Re: Die Beschissenheit der Dinge - Felix Van Groeningen (2009)
Verfasst: Mi 2. Jan 2013, 09:37
von Arkadin
Den wollte ich auch noch gucken und nach Deiner Besprechung umso mehr.
buxtebrawler hat geschrieben: in einem kleinen flämischen Ort
Das müsste aber in Flandern spielen.
Re: Die Beschissenheit der Dinge - Felix Van Groeningen (2009)
Verfasst: Mi 2. Jan 2013, 10:59
von buxtebrawler
Arkadin hat geschrieben:Das müsste aber in Flandern spielen.
Keine Ahnung, in der Wikipedia steht was von flämisch.
Re: Die Beschissenheit der Dinge - Felix Van Groeningen (2009)
Verfasst: Mi 2. Jan 2013, 12:47
von buxtebrawler
buxtebrawler hat geschrieben:Arkadin hat geschrieben:Das müsste aber in Flandern spielen.

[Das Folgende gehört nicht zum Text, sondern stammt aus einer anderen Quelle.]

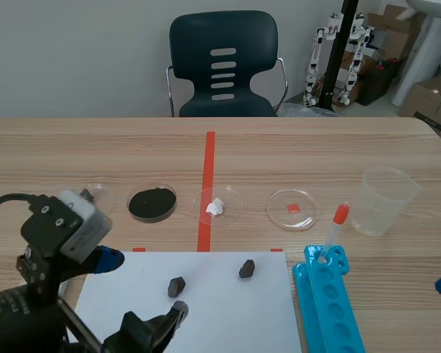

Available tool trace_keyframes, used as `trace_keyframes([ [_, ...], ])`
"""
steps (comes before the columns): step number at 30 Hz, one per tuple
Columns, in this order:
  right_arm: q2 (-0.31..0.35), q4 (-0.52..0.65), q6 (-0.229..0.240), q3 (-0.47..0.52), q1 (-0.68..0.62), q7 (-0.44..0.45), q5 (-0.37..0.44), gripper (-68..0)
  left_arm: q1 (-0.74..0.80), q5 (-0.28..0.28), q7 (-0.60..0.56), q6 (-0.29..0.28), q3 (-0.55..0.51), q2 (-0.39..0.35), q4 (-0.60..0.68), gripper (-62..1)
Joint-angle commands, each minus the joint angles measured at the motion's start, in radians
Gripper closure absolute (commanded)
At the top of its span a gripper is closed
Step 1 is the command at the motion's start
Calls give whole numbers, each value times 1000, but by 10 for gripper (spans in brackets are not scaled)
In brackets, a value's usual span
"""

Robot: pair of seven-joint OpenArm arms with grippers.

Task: Pick up the middle mineral with the left hand

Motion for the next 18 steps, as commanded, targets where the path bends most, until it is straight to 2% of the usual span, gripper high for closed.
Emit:
trace_keyframes([
  [1,0,21,-1,6,-1,15,11,-679,-39,3,65,62,23,27,10,-623],
  [2,0,21,-1,6,-1,15,11,-679,-82,3,142,134,48,51,8,-623],
  [6,0,21,-1,6,-1,15,11,-679,-189,25,285,321,112,99,-3,-623],
  [7,0,21,-1,6,-1,15,11,-679,-227,40,323,394,135,112,-11,-623],
  [10,0,21,-1,6,-1,15,11,-679,-287,72,392,520,178,129,-44,-623],
  [16,0,21,-1,6,-1,15,11,-679,-387,100,541,689,246,144,-153,-623],
  [18,0,21,-1,6,-1,15,11,-679,-410,102,569,708,259,153,-187,-623],
])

Keine Ahnung, in der Wikipedia steht was von flämisch.
Nachtrag: Flandern und die flämische Region scheinen ein- und dasselbe zu sein.
Re: Die Beschissenheit der Dinge - Felix Van Groeningen (2009)
Verfasst: Mi 2. Jan 2013, 13:45
von Arkadin
buxtebrawler hat geschrieben:buxtebrawler hat geschrieben:Arkadin hat geschrieben:Das müsste aber in Flandern spielen.
Keine Ahnung, in der Wikipedia steht was von flämisch.
Nachtrag: Flandern und die flämische Region scheinen ein- und dasselbe zu sein.
Hast recht. Hatte ich mit Wallonien verwechselt. Ich war ja im Sommer in Belgien/Flandern und da sind die DVDs in den Geschäften ganz streng danach getrennt, ob die aus Flandern oder Wallonien kommen, und der "Beschissenheit.." stand immer unter Flandern und die Brüder Dardenne unter Wallonien.
Re: Die Beschissenheit der Dinge - Felix Van Groeningen (2009)
Verfasst: Mo 14. Jan 2013, 16:09
von untot
Wunderbarer Film, der einerseits trostloser und tragischer nicht sein könnte, auf der anderen Seite aber so warmherzig und voll von Leben ist, das es einem vor Rührung die Tränen in die Augen treibt.
Das hier ist eine von den Perlen die man nur sehr selten findet.